Microglial activation and overproduction of inflammatory mediators in the CNS have been implicated in Alzheimer's Disease (AD), but the precise nature of the key molecular mediators of neurotoxicity that directly contribute to neurodegeneration or loss of specific neuronal populations is less clear. The pro-inflammatory cytokine Tumor Necrosis Factor (TNF) has been implicated in AD by its elevated presence in serum and post-mortem brains of patients with AD. To test the hypothesis that TNF-dependent neuroinflammation and neurotoxicity contributes to the increased microglial burden and exacerbated pathology observed in the hippocampus and cortex of 3xTgAD mice (transgenic mouse expressing human familial AD mutations in APP, PS1, and a familial frontotemporal dementia mutation in tau) after chronic systemic LPS exposure, we inhibited TNF signaling with novel engineered dominant negative TNF inhibitors (DN-TNF) selective for soluble TNF (solTNF) or lentiviral-derived DN-TNF to achieve long-term inhibition of TNF activity and halt or delay the early stages of amyloid-associated neuropathology. In vitro, cells infected with lenti-pro-DN-TNF-IRES-GFP produce sufficient levels of DN-TNF protein to block nuclear translocation of p65 in response to stimulation by TNF. Infection with lenti-DN-TNF also blocks solTNF-induced activation of primary microglia.

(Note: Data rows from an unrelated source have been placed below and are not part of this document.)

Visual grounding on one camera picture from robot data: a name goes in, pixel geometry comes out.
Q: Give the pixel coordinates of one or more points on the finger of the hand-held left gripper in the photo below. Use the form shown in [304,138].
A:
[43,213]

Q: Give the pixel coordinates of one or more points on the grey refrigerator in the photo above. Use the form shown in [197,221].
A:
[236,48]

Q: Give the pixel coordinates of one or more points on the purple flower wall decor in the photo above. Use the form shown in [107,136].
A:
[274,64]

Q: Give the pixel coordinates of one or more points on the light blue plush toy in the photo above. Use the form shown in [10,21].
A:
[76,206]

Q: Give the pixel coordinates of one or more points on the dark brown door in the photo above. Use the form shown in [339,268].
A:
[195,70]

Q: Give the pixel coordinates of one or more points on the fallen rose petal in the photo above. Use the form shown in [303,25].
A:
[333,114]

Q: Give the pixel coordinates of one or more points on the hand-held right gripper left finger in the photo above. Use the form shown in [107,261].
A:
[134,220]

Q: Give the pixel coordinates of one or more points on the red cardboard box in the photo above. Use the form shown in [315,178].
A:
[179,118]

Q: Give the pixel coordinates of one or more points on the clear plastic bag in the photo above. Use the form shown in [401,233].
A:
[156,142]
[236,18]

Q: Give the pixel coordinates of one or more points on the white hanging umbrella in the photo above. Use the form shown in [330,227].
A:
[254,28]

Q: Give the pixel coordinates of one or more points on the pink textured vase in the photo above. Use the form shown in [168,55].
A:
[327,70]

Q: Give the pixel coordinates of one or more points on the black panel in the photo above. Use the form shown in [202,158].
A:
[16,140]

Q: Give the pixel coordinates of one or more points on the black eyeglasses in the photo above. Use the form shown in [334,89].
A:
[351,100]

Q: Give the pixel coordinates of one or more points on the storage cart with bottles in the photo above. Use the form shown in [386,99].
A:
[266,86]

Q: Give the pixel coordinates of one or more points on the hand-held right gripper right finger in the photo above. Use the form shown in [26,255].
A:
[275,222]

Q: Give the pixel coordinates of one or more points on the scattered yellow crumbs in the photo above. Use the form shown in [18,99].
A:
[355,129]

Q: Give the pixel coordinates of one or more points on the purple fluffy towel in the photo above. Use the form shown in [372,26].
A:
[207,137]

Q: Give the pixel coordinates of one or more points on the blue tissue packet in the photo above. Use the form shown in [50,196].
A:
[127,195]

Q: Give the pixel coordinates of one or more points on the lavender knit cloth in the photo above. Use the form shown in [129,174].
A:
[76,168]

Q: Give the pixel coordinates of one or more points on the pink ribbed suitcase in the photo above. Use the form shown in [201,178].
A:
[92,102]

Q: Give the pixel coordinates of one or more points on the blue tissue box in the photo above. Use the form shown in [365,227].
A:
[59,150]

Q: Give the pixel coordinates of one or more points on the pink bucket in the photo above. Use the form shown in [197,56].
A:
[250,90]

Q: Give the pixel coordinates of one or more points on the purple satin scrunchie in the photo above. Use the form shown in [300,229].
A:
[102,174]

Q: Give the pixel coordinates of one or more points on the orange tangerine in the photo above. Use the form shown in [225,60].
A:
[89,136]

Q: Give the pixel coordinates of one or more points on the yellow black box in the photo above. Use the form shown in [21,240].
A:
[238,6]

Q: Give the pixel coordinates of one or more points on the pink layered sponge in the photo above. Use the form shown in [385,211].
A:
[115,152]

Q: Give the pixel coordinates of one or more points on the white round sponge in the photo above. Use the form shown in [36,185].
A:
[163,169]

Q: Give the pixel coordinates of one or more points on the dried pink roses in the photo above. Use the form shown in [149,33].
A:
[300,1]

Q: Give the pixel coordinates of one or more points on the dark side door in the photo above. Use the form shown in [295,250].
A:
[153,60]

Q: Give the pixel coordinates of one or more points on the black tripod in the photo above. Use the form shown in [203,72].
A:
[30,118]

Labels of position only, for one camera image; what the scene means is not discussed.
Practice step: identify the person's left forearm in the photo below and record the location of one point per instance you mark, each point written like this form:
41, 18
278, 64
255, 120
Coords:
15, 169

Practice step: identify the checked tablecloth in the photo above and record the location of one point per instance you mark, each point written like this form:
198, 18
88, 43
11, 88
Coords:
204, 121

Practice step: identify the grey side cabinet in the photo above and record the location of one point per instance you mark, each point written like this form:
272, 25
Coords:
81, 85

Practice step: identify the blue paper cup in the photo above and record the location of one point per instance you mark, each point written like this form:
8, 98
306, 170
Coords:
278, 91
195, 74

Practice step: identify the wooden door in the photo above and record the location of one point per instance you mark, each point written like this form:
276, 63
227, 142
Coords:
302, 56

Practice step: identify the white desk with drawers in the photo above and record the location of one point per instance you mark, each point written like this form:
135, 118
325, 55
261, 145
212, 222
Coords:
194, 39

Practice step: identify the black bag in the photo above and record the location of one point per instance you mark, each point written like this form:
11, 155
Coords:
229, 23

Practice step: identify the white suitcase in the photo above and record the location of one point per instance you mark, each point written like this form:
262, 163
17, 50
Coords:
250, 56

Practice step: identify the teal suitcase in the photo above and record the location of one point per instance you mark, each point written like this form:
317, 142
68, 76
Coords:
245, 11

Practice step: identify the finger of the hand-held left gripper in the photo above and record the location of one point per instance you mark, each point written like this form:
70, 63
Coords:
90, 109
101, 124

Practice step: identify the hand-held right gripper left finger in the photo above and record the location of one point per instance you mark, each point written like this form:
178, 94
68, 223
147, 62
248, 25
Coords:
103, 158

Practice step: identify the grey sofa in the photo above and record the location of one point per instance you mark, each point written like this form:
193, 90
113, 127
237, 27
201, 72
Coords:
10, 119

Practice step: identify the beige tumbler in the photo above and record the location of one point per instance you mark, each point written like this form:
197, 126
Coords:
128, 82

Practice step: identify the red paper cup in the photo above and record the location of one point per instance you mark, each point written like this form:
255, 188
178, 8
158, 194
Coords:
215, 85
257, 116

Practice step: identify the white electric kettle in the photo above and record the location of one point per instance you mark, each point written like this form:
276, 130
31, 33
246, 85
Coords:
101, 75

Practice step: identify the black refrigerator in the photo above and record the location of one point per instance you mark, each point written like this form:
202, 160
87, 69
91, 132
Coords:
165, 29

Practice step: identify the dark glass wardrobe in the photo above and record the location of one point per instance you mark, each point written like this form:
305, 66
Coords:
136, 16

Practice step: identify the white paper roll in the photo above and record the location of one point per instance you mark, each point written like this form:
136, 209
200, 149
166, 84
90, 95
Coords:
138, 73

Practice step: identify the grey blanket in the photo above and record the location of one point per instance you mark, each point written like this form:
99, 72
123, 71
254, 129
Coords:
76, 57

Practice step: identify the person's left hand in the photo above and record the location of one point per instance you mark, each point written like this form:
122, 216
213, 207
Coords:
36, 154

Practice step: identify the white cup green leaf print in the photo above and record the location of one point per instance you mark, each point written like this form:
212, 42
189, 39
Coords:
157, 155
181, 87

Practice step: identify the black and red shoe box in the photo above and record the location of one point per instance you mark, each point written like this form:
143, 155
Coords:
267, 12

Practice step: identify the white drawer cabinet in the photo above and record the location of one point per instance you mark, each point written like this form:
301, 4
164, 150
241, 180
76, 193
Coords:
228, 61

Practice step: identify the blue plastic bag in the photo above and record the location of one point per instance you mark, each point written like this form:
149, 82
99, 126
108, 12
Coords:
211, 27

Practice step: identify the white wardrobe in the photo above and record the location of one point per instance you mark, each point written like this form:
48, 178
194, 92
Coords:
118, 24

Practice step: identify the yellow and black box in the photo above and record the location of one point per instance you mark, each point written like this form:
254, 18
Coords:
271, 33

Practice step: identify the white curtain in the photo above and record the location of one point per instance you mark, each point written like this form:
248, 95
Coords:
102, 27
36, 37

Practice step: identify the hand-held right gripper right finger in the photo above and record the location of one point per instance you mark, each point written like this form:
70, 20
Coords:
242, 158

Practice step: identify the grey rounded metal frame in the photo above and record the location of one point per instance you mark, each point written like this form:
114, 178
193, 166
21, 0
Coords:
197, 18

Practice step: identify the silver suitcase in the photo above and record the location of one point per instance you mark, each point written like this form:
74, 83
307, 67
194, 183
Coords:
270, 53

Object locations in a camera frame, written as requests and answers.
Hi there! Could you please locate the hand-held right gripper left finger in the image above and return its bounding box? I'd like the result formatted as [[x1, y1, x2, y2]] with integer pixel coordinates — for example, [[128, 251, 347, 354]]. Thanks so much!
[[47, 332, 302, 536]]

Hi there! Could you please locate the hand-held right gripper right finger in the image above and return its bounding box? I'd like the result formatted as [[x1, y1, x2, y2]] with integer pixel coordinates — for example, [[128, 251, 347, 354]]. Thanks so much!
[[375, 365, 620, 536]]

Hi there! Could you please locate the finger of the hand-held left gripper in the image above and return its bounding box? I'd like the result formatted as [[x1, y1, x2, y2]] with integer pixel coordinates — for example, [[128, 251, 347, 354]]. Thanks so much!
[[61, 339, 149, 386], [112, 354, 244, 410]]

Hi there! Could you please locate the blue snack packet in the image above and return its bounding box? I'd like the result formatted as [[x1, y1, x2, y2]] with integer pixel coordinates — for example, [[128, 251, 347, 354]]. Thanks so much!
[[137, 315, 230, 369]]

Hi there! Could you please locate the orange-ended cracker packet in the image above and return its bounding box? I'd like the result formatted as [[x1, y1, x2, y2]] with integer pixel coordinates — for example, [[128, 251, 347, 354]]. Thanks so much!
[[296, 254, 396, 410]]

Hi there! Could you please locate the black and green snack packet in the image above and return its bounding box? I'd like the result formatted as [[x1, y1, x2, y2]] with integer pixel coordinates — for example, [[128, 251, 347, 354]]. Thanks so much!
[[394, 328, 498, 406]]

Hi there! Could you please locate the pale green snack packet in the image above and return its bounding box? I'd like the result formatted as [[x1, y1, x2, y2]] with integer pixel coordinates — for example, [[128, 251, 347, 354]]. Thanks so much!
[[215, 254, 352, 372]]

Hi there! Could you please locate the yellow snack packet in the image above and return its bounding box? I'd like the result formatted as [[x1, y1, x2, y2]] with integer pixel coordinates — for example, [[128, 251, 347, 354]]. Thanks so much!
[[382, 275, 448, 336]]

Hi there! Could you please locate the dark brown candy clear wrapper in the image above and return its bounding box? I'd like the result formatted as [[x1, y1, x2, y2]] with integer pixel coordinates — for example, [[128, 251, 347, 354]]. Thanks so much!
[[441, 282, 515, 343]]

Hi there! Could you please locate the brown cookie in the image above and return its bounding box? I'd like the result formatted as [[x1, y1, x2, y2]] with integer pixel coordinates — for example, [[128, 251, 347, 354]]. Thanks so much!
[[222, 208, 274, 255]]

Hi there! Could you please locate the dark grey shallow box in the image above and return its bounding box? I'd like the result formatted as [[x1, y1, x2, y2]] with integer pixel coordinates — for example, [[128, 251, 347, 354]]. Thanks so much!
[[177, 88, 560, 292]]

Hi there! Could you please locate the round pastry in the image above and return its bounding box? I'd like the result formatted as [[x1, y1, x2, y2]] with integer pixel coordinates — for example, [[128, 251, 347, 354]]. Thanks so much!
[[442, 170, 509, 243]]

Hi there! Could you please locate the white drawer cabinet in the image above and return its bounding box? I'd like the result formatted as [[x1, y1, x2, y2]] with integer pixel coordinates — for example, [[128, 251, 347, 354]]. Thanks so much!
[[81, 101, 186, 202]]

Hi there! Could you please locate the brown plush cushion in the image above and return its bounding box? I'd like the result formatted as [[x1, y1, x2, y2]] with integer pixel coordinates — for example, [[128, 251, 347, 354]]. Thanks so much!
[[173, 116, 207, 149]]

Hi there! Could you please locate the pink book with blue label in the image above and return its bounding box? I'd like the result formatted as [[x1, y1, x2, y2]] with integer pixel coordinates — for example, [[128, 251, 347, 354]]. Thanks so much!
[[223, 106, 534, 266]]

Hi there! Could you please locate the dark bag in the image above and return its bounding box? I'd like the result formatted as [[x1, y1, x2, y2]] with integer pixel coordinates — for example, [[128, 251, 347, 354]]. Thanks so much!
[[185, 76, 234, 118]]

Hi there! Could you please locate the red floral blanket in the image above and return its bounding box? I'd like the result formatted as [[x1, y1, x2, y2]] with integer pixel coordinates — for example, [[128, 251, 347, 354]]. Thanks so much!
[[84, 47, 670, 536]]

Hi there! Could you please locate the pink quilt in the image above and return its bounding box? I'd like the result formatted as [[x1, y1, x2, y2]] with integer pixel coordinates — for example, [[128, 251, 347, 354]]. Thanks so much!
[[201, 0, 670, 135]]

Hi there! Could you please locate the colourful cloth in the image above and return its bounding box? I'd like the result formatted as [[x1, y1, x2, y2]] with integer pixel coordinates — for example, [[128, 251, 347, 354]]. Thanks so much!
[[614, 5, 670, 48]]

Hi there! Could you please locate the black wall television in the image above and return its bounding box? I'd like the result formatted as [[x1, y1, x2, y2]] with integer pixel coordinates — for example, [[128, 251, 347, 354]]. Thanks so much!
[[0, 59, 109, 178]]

Results from in vivo studies indicate that short-term pharmacological inhibition as well as long-term lentiviral-driven inhibition of soluble TNF signaling decreases the accumulation of intraneuronal full length APP in hippocampus and cortex induced by chronic systemic inflammation. To our knowledge, this is the first study that selectively inhibits soluble TNF signaling in an acute manner using a pharmacologic agent, thereby directly linking endogenous TNF activity in vivo to accumulation of APP in a model of Alzheimer's disease. Targeted inhibition of soluble TNF in the central nervous system may represent a new therapeutic approach to slow the appearance of amyloid pathology, cognitive deficits, and possibly the progressive loss of neurons in AD.